A lot of it is subjective, which is where common sense and knowledge of the market (which books sell better, their writing style, and so on) come into play. So, in order to succeed in this field, you need to be a voracious reader!
Building a business is hard work, so expect a lot of late nights and long hours. Be dedicated to your professional image. Make meeting your deadlines an absolute priority — there are so many editors I’ve worked with who don’t meet their deadlines, which makes them look unprofessional. Many of my clients have said that my ability to meet my deadlines is one of the top reasons they come back to me.
Be courteous to clients, but also know your boundaries—people will try to take advantage of your kindness if you let them. (That was a hard lesson to learn for me!)
And finally: Stay humble, but know your worth. Educate yourself, be transparent, and be professional (including creating a great website and investing in some great headshots for your website and social media pages). Charge a livable wage. You’re worth it!
Hey! Good to see you in my inbox. Great interview.
Thank you! It’s been a while. So glad to see you here!
I hope this doesn’t overstep. Congrats on the Stanley Cup win.
Not even a little, and thank you. It was quite a ride!
Great interview Eli! Good to see you in this space!
Thanks, Carrie! I just had to rebrand, that’s all. Hope you’re doing well!
How inspiring! Thank you for highlighting this talented woman.

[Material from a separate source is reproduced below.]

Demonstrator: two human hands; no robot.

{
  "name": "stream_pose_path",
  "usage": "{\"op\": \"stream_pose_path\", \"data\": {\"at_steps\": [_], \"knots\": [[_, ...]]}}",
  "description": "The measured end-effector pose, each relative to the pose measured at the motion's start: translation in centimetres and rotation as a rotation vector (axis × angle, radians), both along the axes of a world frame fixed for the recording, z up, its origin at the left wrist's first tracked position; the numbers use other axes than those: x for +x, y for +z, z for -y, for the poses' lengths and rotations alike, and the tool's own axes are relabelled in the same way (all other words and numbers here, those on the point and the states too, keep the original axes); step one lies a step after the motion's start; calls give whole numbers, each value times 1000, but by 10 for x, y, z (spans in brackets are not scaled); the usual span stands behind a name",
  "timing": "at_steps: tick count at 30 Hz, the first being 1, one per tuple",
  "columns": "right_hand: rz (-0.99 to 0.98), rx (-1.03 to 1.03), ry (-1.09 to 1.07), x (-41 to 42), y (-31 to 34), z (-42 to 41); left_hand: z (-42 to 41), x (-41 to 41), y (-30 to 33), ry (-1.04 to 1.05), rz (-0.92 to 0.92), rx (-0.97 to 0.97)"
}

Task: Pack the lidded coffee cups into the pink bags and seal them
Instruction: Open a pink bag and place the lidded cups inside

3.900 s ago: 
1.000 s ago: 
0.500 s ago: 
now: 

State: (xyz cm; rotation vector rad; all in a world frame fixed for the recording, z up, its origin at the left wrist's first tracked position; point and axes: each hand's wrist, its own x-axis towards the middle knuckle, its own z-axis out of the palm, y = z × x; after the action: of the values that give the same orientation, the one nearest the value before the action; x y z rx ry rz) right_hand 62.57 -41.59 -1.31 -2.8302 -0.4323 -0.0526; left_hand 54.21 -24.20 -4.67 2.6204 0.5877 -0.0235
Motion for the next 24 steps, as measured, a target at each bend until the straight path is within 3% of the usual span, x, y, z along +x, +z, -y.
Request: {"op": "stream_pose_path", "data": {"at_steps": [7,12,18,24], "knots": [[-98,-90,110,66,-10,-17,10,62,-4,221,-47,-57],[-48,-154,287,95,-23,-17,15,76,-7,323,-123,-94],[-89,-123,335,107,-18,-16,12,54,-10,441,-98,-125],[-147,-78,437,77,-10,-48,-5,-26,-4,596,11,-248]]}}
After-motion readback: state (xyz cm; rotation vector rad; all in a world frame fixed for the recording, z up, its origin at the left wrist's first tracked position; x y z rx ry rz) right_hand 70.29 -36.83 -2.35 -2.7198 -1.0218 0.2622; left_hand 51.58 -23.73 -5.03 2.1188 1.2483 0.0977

Thank you for not completely giving up on blogging, it’s great to see you back.
What Carrie said! Great interview, and good to see you here again!
Cool interview.. nice to see something you have posted again. I have also been kinda off the radar but I posted today. Hope you are well Eli! 🙂
How exciting and great interview. Been thinking about you and wondering how you are doing. Glad to see a new post from you. Keep on doing you. Peace.